Check every line below, and copy those that include "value".
★ ★ ★ ★ ★ ★ ★
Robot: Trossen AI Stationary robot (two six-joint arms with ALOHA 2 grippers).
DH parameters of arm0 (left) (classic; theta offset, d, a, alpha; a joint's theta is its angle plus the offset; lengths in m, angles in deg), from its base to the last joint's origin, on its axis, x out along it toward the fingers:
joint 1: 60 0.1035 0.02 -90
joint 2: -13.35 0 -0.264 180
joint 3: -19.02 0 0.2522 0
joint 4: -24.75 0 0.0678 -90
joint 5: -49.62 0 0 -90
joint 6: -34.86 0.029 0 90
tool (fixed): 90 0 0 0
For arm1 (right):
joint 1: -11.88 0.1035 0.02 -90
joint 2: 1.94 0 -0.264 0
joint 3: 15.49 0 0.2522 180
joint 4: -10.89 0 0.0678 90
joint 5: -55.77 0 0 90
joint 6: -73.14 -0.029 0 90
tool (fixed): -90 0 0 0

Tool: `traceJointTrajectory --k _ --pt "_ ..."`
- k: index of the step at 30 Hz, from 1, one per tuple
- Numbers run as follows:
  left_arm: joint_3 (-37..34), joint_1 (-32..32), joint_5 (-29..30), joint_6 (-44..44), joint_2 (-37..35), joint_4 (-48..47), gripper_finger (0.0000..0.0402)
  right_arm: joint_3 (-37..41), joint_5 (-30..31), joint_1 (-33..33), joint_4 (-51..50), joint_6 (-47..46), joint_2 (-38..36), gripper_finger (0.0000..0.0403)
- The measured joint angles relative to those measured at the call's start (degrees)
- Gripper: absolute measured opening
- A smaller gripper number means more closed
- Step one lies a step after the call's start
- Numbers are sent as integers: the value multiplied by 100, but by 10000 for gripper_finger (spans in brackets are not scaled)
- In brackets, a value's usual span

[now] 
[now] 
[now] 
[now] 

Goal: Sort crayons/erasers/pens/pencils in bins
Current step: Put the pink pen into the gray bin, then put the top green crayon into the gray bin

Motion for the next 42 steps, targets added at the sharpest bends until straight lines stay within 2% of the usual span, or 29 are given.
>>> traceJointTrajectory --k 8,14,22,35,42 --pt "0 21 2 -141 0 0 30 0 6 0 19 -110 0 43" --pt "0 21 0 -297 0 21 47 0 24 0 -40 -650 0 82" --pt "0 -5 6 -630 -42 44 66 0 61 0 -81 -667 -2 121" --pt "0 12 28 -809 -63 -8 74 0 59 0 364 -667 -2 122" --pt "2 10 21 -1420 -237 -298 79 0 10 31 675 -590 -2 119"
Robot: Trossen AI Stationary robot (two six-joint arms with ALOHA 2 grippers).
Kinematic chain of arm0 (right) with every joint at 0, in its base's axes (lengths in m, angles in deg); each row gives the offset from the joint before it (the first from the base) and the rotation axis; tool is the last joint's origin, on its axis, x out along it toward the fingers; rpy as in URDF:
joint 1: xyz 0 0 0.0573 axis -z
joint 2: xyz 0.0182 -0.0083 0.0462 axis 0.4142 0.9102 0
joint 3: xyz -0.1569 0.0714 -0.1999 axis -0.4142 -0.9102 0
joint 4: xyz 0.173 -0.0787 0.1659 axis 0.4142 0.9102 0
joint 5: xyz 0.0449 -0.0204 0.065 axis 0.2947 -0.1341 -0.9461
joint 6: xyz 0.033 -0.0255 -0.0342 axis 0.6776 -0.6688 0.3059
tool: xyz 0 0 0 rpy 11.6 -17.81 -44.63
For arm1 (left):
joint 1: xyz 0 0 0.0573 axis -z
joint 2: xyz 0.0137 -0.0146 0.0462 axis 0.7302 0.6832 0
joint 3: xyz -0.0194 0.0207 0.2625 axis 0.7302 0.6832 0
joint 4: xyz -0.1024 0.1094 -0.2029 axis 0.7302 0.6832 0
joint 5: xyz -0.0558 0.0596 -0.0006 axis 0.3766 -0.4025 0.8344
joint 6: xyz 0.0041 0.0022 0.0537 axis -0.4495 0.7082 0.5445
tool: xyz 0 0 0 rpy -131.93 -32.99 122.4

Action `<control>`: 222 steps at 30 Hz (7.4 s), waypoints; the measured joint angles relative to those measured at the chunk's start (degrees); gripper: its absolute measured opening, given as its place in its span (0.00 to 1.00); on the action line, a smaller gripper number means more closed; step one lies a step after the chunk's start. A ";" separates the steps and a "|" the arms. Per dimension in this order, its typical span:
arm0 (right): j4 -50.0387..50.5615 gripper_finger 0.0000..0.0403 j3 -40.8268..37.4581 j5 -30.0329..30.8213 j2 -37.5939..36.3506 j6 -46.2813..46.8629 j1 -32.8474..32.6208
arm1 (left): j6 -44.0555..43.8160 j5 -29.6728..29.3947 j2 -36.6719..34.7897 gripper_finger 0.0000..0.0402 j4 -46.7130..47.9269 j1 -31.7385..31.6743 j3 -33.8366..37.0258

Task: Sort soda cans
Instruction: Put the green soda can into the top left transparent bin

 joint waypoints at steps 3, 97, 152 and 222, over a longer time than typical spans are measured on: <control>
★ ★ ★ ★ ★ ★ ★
### Response:
- Numbers are sent as integers: the value multiplied by 100, but by 10000 for gripper_finger (spans in brackets are not scaled)
- In brackets, a value's usual span

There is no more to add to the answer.